_Source records_.
= = =

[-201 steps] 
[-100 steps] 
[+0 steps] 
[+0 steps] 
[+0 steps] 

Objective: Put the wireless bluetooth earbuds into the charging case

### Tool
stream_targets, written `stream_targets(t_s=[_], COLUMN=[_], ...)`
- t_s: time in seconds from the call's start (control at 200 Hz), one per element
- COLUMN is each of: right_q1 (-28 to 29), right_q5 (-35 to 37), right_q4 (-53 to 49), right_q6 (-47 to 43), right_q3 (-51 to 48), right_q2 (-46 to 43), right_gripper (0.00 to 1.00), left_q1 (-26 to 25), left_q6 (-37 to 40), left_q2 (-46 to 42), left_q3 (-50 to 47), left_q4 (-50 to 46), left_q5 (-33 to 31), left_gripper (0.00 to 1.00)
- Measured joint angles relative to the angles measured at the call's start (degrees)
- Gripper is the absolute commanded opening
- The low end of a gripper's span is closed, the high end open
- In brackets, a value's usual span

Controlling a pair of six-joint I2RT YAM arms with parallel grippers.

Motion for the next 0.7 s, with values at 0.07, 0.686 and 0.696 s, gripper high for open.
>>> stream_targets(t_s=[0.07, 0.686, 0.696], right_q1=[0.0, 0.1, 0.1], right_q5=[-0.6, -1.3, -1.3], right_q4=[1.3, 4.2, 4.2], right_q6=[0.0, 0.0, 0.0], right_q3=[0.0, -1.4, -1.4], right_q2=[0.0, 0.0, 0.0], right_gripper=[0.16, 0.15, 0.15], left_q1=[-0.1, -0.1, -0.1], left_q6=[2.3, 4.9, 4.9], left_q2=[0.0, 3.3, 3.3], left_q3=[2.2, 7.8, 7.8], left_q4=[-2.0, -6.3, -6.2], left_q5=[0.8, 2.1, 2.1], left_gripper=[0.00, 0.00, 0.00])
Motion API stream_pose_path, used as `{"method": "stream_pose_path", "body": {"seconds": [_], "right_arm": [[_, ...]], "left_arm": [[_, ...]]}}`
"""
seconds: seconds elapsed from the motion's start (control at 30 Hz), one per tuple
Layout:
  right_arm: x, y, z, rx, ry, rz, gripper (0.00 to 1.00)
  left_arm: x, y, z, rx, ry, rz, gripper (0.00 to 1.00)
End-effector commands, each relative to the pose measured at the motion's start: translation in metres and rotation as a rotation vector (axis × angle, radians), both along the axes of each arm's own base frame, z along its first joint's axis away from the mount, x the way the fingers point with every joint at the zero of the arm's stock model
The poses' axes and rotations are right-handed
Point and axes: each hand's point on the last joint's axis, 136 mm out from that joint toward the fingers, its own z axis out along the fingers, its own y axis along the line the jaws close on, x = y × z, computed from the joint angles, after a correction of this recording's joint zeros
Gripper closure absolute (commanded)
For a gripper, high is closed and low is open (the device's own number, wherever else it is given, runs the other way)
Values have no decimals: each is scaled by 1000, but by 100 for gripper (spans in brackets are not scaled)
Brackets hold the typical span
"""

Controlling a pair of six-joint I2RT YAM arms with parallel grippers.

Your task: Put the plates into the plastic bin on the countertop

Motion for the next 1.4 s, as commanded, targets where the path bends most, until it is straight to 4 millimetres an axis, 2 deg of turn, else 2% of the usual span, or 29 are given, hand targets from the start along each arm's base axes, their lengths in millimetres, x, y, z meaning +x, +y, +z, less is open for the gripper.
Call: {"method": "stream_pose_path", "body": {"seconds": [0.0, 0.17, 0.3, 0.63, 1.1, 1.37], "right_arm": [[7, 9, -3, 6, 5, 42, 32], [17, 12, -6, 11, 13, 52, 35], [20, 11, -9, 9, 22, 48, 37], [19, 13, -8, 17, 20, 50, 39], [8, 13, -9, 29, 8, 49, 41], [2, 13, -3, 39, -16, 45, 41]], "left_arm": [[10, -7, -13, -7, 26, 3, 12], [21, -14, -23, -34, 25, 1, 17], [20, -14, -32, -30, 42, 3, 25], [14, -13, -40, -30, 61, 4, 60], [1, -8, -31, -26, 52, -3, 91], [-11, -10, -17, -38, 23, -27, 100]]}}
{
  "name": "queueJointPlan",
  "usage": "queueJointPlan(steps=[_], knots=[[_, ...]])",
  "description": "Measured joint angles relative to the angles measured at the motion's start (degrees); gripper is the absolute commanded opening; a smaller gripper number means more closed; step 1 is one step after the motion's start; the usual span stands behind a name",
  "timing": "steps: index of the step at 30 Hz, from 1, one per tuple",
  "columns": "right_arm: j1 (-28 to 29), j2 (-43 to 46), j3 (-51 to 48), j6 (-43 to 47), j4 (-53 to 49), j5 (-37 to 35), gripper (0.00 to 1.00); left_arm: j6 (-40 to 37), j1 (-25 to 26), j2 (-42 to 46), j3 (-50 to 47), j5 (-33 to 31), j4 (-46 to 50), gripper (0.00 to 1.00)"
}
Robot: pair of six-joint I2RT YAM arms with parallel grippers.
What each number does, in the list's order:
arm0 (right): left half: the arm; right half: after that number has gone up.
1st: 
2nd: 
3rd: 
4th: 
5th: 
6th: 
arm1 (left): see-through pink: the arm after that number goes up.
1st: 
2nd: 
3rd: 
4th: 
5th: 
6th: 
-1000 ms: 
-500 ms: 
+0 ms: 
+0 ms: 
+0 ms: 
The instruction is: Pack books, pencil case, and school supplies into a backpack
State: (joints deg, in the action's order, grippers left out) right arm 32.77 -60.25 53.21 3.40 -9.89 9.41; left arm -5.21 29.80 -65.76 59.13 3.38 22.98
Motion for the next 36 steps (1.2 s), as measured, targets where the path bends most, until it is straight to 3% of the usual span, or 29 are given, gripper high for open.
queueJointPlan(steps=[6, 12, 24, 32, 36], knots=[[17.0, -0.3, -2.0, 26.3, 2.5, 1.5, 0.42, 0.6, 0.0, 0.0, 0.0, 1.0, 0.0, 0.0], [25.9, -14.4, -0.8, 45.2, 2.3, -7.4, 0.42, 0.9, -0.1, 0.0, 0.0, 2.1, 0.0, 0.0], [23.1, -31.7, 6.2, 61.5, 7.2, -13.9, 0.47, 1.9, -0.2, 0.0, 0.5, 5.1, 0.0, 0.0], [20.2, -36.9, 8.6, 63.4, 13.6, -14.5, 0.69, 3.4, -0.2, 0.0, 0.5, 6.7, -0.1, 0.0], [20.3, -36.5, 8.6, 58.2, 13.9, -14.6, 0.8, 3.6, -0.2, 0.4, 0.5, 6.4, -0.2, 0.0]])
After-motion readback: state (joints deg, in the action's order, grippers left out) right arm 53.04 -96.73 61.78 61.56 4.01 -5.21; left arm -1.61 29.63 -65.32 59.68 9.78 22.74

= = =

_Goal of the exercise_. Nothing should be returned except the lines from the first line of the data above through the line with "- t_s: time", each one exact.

_Response box_.
[-201 steps] 
[-100 steps] 
[+0 steps] 
[+0 steps] 
[+0 steps] 

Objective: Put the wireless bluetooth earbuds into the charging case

### Tool
stream_targets, written `stream_targets(t_s=[_], COLUMN=[_], ...)`
- t_s: time in seconds from the call's start (control at 200 Hz), one per element

The response has been given in full.